According to Carlson, what he witnessed at Rainbow Omega’s facility—people’s lives being materially improved—stood in stark contrast to his experiences with American politics and the media industry.
“American politics is supposed to be designed to improve people’s lives, but what is the point of it actually?” he said. “As we’re worried about these big abstract problems in faraway places, or claiming we can control the weather or whatever we’re claiming, there are kids with developmental disabilities who have aging parents, and the parents are legit terrified about what happens when they pass.”
But he said the ideas promulgated in the public sphere aren’t only irrelevant to Americans’ everyday concerns and designed to divide.
“I’m starting to really believe that the divisions that we see in our society are pretty much manufactured,” Carlson said, adding that one example of this is the idea of racism.
“Obama’s first term was how we were going to get past race. I didn’t vote for the guy, but everybody I knew was excited, and so was I,” Carlson said. “We elect some guy I disagree with, but we get to the point where we stop picking at the scab and move forward as one country. Why wouldn’t I be for that? As a Christian, I was totally for that.”
But that changed in Obama’s second term, he said: “Oh no, we’re not post-racial. All we’re going to talk about is race and make each other hate each other on the basis of race.”
“I don’t think most Americans hate each other on the basis of their ethnic differences,” he added. “I think a lot of that is just a lie, actually, designed to distract people.”
A cause of this division, Carlson lamented, is what he has observed to be “propaganda” published by the “overwhelming majority” of American media.
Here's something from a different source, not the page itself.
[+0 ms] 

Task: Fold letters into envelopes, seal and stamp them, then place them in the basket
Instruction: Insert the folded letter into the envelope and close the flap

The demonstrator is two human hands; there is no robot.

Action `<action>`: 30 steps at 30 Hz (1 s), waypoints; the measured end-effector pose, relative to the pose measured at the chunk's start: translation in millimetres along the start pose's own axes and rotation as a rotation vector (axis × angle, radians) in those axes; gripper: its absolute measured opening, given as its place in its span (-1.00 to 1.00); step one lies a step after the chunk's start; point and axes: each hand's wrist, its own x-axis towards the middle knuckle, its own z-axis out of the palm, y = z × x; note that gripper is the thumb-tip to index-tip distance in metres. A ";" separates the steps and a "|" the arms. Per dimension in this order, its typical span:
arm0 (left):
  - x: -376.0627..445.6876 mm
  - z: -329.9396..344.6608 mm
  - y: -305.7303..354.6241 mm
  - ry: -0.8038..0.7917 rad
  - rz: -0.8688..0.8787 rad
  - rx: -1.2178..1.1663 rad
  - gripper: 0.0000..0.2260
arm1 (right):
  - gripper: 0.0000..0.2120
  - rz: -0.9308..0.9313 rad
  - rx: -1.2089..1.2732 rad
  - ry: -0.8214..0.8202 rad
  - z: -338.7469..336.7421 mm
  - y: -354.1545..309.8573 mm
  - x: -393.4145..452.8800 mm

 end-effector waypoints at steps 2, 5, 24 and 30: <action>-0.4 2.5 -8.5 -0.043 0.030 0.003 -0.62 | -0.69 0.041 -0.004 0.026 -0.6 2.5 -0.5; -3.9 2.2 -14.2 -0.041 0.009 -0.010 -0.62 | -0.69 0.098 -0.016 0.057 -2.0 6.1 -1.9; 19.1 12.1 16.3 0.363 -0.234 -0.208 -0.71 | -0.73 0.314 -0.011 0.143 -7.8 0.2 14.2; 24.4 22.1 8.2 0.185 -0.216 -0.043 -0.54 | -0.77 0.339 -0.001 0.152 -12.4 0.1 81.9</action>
“Why are they not only not addressing the issues that matter? But they’re kind of going out of their way to ignore them?” Carlson wondered. “They have no idea that the economy is sagging, really? How could you not know that? We have no idea that we’re actively fighting Russia in a war?”
“I just think that’s at some point, you have to call it what it is—which is lying,” he said. “And lying with a very specific purpose, which is to avert your gaze, to pull your attention away from the things that matter. That’s not news coverage. That’s just classic propaganda.”
The democratic system cannot function with dishonesty dominating the public sphere, Carlson indicated.
“The first effect is to, kind of, end democracy,” he said. “The whole idea of democracy is based on the understanding that the people who vote will have some knowledge of what they’re voting on—what the real issues are–they’ll be informed citizens.”
But when the media industry is collectively excluding issues that matter, such as crime, immigration, and the economy, the population becomes uninformed, which undermines a fundamental part of democracy. The harm brought by the media industry is compounded by a lack of authenticity from the entire federal government, including politicians from both political parties, Carlson said.
“If they can’t even tell you the truth about a communicable disease that’s killing people, they’re actually lying to you about that,” he added. “You can’t believe anything. Well, that’s very bewildering. That’s actually a form of chaos, which is the one condition people can’t handle,” he said.
This chaos, he added, undermines Americans’ belief in the democratic process, sets the stage for further division, and leads to a sort of enslavement of the population, Carlson said.
“If you can control someone’s brain and get them to say, ‘I really need to wear a mask inside my car alone to protect myself—if you can get someone to that place where he gets in his Subaru and just instinctively puts on a mask with the windows up, then you’ve won,” Carlson said. “You’ve defeated them … in the enslavement of people, taking away their choice, and in so doing their dignity, really their humanity.
“That is the goal, obviously.”
Seeking Truth
The antidote to this, Carlson said in his speech, is to seek truth—echoing a statement he made in a video published on Twitter last week, days after his exit from Fox, that “truth will prevail.”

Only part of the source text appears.